**What you need to do:**
Nothing belongs in the answer except the lines of the material that include "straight".

[Start of Attachment]

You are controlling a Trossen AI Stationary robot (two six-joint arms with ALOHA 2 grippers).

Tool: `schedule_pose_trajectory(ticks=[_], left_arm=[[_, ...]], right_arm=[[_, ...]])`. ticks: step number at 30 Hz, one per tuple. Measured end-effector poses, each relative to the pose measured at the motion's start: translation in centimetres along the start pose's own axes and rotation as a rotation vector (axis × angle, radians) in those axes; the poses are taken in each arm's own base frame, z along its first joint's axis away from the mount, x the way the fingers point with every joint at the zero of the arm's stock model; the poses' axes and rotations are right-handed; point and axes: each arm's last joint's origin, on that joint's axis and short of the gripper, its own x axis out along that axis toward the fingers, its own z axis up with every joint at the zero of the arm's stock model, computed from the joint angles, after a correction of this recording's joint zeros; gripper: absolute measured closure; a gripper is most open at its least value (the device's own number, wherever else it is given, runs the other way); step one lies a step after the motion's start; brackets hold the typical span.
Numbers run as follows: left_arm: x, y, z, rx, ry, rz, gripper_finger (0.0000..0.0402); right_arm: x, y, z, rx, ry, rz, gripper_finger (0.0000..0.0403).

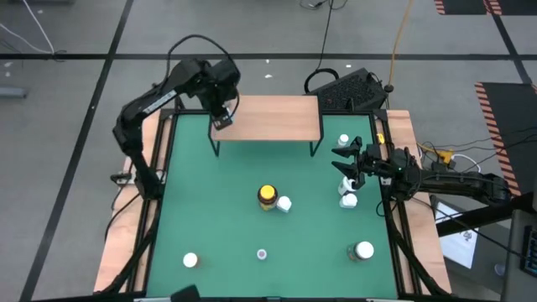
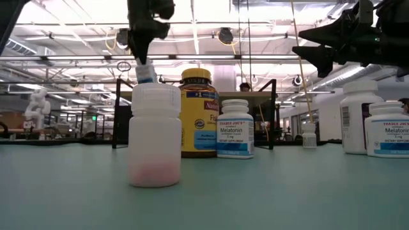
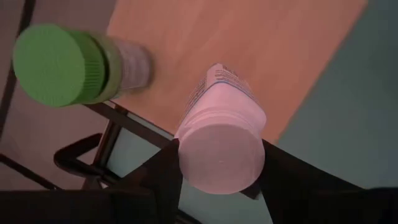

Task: Pick and place medicine bottles onto shelf by color
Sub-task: Put the left white and blue pill bottle on the shelf

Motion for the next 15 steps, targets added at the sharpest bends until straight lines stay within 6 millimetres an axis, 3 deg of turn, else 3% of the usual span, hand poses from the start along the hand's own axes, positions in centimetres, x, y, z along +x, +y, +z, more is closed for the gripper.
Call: schedule_pose_trajectory(ticks=[6,15], left_arm=[[1.8,2.0,0.5,-0.025,0.053,-0.005,0.022],[2.2,2.5,0.5,-0.045,0.058,-0.01,0.0219]], right_arm=[[0.0,0.0,-0.1,0.026,0.012,-0.003,0.0177],[0.0,0.0,-0.1,0.052,0.009,-0.008,0.0177]])
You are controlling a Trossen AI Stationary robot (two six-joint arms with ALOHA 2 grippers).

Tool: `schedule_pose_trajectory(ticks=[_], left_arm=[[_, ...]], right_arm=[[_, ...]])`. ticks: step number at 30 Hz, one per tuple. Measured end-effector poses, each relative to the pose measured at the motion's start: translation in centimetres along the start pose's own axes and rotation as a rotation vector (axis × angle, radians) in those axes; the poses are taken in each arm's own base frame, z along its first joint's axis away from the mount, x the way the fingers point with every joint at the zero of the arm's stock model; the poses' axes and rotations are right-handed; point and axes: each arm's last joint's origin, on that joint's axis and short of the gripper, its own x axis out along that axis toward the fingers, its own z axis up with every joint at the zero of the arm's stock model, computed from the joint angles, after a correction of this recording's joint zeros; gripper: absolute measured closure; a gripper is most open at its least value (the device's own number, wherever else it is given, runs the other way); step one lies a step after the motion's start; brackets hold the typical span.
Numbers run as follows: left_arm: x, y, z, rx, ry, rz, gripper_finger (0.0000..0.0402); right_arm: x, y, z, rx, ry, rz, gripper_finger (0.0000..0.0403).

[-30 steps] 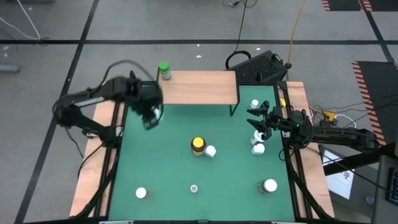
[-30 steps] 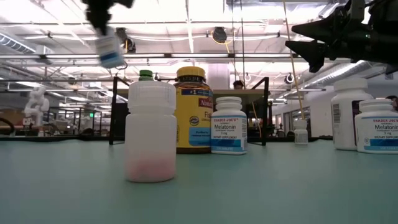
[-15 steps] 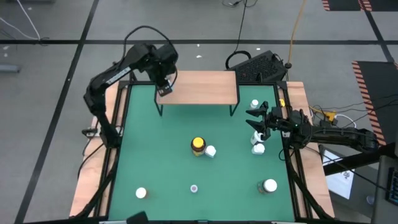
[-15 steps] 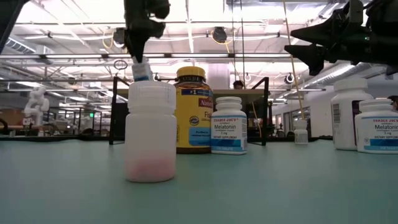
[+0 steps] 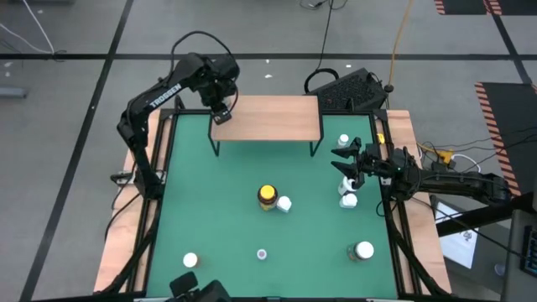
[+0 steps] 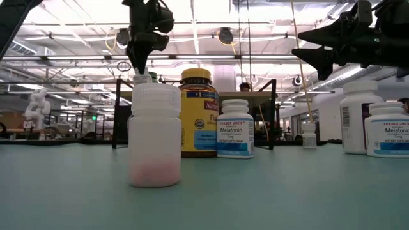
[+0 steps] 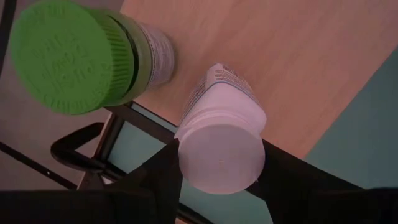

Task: Pick and place medicine bottles onto shelf by color
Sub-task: Put the left white and blue pill bottle on the shelf, then put the orange pill bottle on the shelf

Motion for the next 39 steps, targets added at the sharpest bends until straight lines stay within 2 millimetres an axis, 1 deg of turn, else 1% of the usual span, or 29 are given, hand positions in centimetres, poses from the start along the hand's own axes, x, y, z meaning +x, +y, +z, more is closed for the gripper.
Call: schedule_pose_trajectory(ticks=[4,11,14,16,18,21,24,27,29,31,34,36,39], left_arm=[[0.0,0.0,0.0,-0.014,0.0,0.0,0.0206],[0.0,0.0,0.0,-0.034,-0.004,0.001,0.0146],[-0.1,0.1,-0.1,-0.052,0.008,0.045,0.0129],[-0.5,0.0,-0.3,-0.075,-0.001,0.068,0.0126],[-1.6,-0.4,-1.0,-0.09,-0.033,0.076,0.0127],[-4.5,-1.5,-2.8,-0.081,-0.12,0.082,0.0129],[-7.3,-3.0,-4.9,-0.099,-0.218,0.067,0.013],[-9.9,-5.6,-7.7,-0.041,-0.316,-0.036,0.013],[-10.4,-7.4,-9.6,0.025,-0.333,-0.108,0.013],[-9.8,-9.2,-11.2,0.06,-0.304,-0.144,0.013],[-7.9,-12.0,-13.5,0.087,-0.253,-0.194,0.0131],[-5.9,-14.1,-15.2,0.113,-0.235,-0.228,0.0131],[-1.9,-17.7,-17.1,0.172,-0.265,-0.299,0.0131]], right_arm=[[0.0,-0.1,0.1,-0.002,-0.015,-0.046,0.0177],[0.0,-0.1,0.0,-0.007,-0.015,-0.049,0.0177],[0.0,-0.1,0.1,-0.015,-0.016,-0.049,0.0177],[0.0,-0.1,0.1,-0.02,-0.015,-0.049,0.0177],[0.0,-0.1,0.1,-0.027,-0.015,-0.049,0.0177],[0.0,-0.1,0.0,-0.03,-0.015,-0.049,0.0177],[0.0,-0.1,0.0,-0.028,-0.013,-0.045,0.0177],[0.0,-0.1,-0.1,-0.01,0.006,-0.023,0.0177],[0.0,0.0,-0.2,0.0,0.021,-0.001,0.0177],[0.0,0.0,-0.2,0.004,0.026,0.007,0.0177],[0.0,0.2,-0.3,-0.005,0.03,0.02,0.0177],[0.0,0.3,-0.4,-0.025,0.038,0.026,0.0177],[0.1,0.3,-0.4,-0.058,0.042,0.027,0.0177]])
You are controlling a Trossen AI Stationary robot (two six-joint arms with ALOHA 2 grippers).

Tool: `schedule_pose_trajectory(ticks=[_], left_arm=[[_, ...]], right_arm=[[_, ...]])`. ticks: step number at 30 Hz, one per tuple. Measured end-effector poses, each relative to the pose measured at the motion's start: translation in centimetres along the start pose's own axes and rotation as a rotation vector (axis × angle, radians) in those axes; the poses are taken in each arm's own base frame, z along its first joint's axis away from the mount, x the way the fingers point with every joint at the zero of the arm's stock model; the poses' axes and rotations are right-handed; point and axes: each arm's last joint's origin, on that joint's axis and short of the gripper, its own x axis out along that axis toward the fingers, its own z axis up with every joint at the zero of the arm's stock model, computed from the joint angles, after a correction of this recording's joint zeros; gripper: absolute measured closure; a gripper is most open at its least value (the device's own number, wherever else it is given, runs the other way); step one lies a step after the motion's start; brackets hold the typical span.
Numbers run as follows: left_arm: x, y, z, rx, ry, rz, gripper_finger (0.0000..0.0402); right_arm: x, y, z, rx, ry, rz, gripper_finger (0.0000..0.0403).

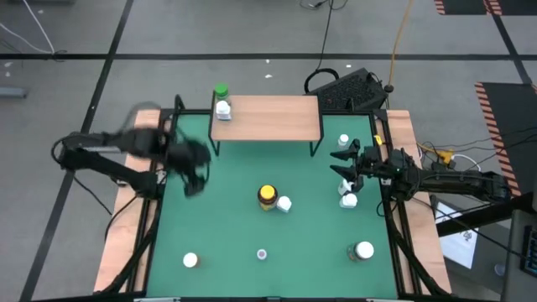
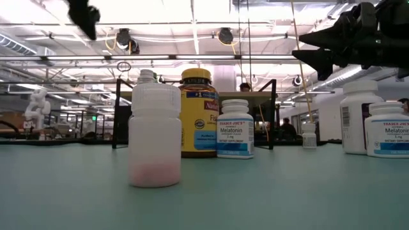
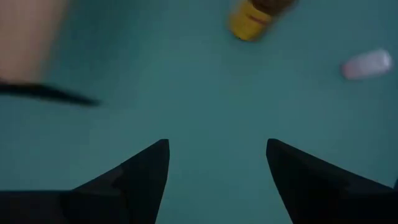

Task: Pick and place medicine bottles onto shelf by color
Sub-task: Put the orange pill bottle on the shelf

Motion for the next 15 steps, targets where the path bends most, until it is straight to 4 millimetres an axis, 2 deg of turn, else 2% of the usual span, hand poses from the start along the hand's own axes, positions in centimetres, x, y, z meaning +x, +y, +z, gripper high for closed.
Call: schedule_pose_trajectory(ticks=[3,7,11,15], left_arm=[[3.7,-3.0,-2.1,0.013,0.005,-0.133,0.0131],[6.3,-6.9,-4.3,-0.02,0.021,-0.254,0.0131],[6.9,-10.9,-6.2,-0.076,0.083,-0.327,0.0131],[7.6,-13.5,-8.2,-0.137,0.207,-0.257,0.0131]], right_arm=[[0.0,0.0,0.2,-0.065,-0.018,0.001,0.0177],[0.0,0.1,0.7,-0.173,-0.069,0.007,0.0177],[0.0,0.2,0.8,-0.184,-0.079,0.011,0.0177],[0.0,0.0,0.2,-0.154,-0.021,0.006,0.0177]])
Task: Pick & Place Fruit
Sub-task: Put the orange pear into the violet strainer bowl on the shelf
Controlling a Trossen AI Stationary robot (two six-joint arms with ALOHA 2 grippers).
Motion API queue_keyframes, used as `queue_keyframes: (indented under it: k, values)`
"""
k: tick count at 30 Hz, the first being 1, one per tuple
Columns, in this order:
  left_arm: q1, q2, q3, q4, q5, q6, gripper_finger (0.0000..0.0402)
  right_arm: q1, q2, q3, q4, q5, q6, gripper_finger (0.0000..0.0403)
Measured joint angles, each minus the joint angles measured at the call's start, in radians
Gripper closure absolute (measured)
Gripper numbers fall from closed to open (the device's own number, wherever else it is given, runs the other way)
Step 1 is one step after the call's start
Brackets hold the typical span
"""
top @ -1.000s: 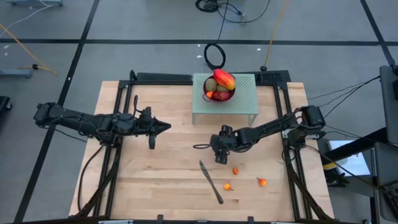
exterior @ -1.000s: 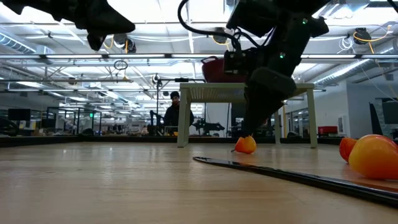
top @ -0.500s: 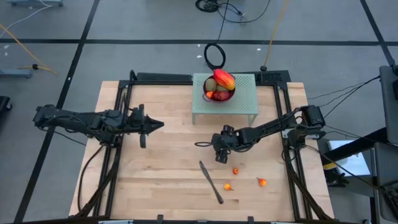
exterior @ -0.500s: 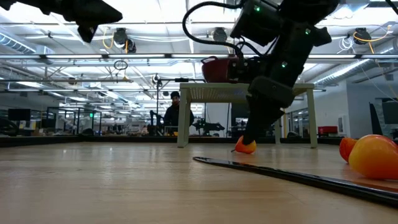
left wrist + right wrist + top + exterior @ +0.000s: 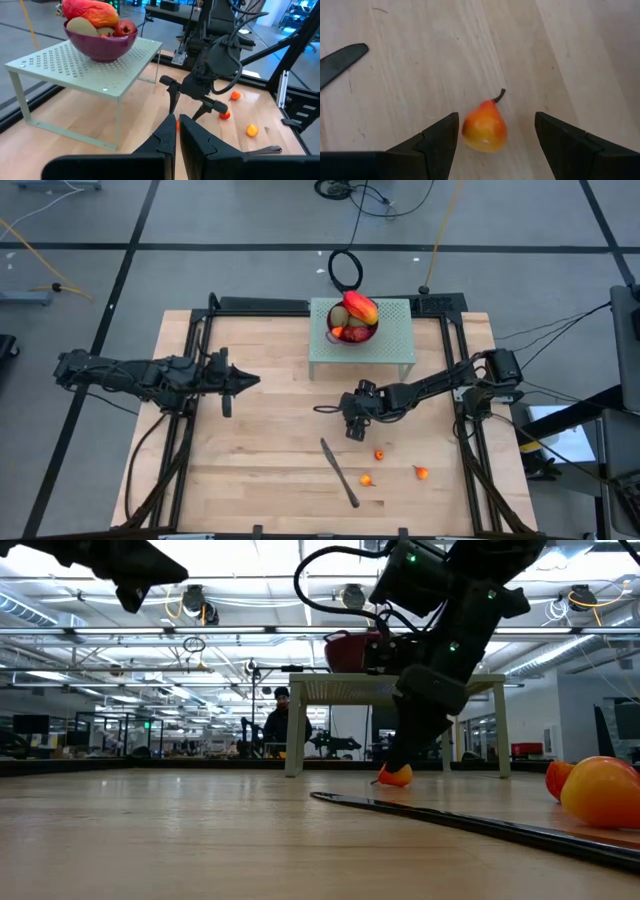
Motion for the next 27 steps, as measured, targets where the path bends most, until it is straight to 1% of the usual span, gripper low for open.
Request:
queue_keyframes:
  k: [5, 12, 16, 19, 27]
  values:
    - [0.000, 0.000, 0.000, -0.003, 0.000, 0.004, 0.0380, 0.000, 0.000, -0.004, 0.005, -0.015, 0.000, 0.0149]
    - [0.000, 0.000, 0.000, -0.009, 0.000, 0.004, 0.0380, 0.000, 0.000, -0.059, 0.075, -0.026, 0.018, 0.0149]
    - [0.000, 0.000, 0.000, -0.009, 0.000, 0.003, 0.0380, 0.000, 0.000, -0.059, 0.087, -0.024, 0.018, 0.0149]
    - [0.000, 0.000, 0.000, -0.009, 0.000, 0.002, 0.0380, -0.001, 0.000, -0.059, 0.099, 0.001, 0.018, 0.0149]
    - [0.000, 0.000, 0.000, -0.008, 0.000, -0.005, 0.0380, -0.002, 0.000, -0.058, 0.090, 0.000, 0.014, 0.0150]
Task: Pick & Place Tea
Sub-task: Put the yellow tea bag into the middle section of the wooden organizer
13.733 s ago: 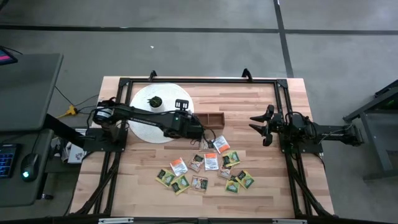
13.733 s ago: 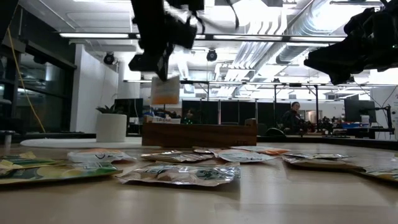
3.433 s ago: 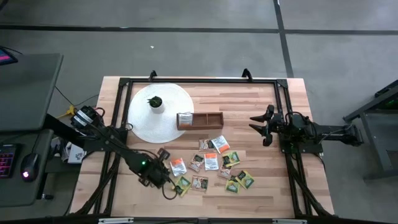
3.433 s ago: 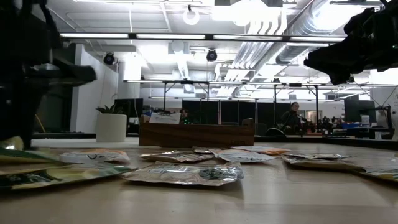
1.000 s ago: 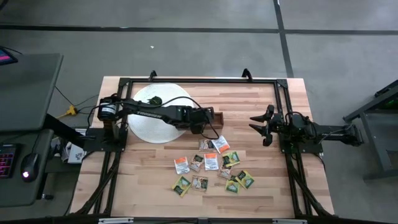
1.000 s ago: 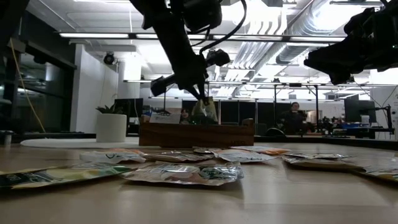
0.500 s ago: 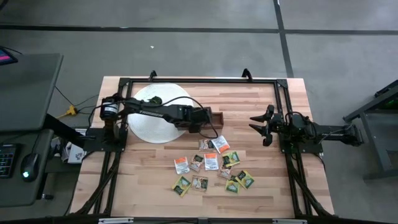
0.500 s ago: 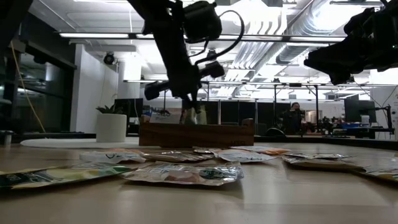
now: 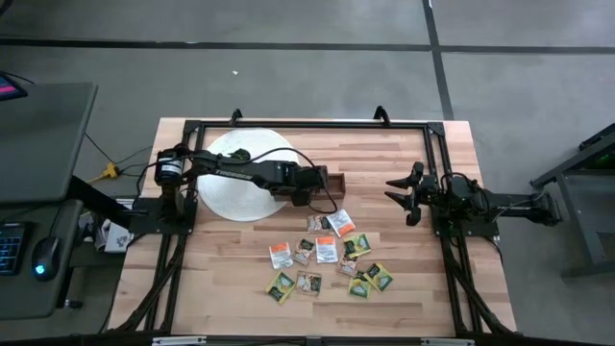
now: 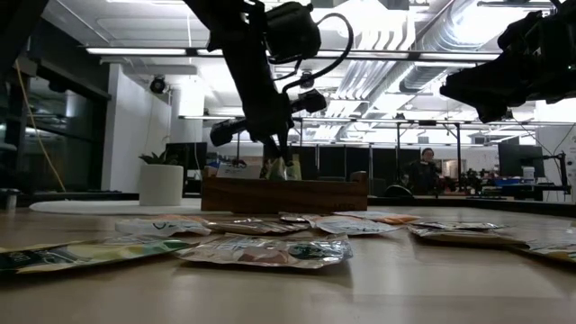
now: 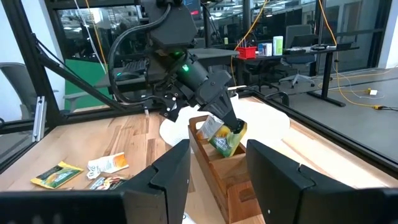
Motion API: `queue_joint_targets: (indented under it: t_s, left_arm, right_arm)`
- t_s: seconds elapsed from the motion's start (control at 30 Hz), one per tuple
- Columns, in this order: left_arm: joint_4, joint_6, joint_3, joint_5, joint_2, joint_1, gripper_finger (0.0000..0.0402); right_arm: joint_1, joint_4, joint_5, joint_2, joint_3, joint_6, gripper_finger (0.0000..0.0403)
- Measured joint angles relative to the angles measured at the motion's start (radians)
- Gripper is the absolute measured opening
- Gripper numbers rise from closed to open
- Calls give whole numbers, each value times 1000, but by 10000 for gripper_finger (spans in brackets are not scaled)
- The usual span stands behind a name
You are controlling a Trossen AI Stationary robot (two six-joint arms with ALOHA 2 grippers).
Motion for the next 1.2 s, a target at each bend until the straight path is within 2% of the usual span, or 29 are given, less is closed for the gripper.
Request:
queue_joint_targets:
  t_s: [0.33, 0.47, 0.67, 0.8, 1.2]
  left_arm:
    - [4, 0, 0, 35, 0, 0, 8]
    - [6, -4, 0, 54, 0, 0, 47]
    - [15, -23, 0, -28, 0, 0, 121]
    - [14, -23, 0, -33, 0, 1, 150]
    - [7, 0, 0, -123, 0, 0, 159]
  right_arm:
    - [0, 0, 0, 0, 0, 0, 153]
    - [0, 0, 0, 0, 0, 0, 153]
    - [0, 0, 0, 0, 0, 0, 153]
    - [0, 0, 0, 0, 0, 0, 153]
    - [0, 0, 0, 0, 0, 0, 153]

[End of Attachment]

**Result of the task:**
Motion for the next 15 steps, targets added at the sharpest bends until straight lines stay within 6 millimetres an axis, 3 deg of turn, else 3% of the usual span, hand poses from the start along the hand's own axes, positions in centimetres, x, y, z along +x, +y, +z, more is closed for the gripper.
Motion for the next 39 steps, targets added at the sharpest bends until straight lines stay within 2 millimetres an axis, 1 deg of turn, else 1% of the usual span, or 29 are given, hand positions in centimetres, poses from the start along the hand's own axes, x, y, z meaning +x, +y, +z, more is closed for the gripper.
Motion for the next 15 steps, targets where the path bends most, until it is straight to 4 millimetres an axis, 2 deg of turn, else 2% of the usual span, hand poses from the start along the hand's own axes, positions in centimetres, x, y, z meaning +x, +y, +z, gripper high for closed.
Motion for the next 27 steps, as measured, targets where the path bends most, until it is straight to 1% of the usual span, gripper low for open.
Motion for the next 1.2 s, a target at each bend until the straight path is within 2% of the usual span, or 29 are given, less is closed for the gripper.

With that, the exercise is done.